Of course this is true.  This is one of those statements that masks the fact that we are ALL related to every American president, to George Washington and to each other. If we wanted to be serious about it (but no one, and I mean no one, wants to look at it this way) people that feature in videos on sites like www.dosexvideo.com read more into other adult sites also, are technically committing incest? No matter how many generations apart.

mari red chalk

It’s just a matter of numbers.

sean

I have written elsewhere, and it only seems to be common sense, to realize that we are all incredible winners just to be here.

diana

Think about it.  You are the result of millions of couplings, all of them successful.                           Photo: Max Clarke

Roxsana kladis aroma café june

Your ancestors lived long enough to procreate, and I am talking about all of your ancestors going all the way back to something like 3.5 billion years ago.

lindsey

You are the happy result of a long, long chain of lucky chances, felicitous opportunities, good weather, excellent timing, timing down to the second, timing down to the split second.

Janis and ed

You have two parents.

Elise favorite photo

And each parent has two parents.

So you have four grandparents and eight great grandparents.
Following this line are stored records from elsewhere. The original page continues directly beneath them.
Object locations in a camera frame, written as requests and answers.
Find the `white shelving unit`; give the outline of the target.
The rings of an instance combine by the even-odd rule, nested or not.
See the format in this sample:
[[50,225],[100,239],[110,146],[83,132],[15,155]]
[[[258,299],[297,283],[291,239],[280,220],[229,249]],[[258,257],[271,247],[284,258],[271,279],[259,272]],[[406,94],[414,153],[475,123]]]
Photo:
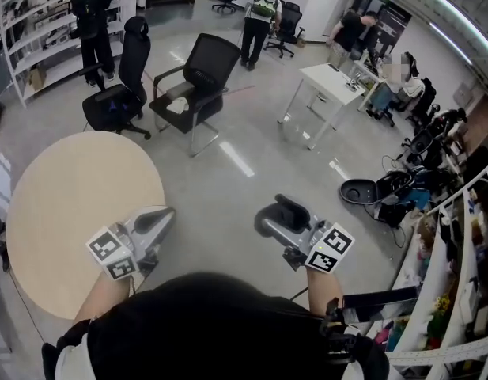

You can see that it doesn’t take a long climb up the family tree for you to be connected to a large number of people.

lisamills3

We’re only talking about parents here. Not uncles, aunts, cousins and other collateral relatives.

I have written about Samuel David Andrew, a man who fought in the Civil War, and who lost an arm at the battle of the Wilderness, one of the many Sam Andrews in our family going back for hundreds of years.

elise bratislava

Just tracing my lineage back back to Samuel David Andrew means I have to keep track of 250 people, parents, grandparents, great grandparents straight back in a line to him, and he only lived a hundred years ago.

dor

Two hundred and fifty mothers and fathers and their mothers and fathers and their mothers and fathers in only eight generations back to, say, 1840.

mag

If you trace your own lineage back to 1600, which is relatively recent, it’s the modern era, just counting your mother and father and their mothers and fathers and so on, you will find that your family tree is a bit crowded. There are now 16,384 people who are directly responsible for you.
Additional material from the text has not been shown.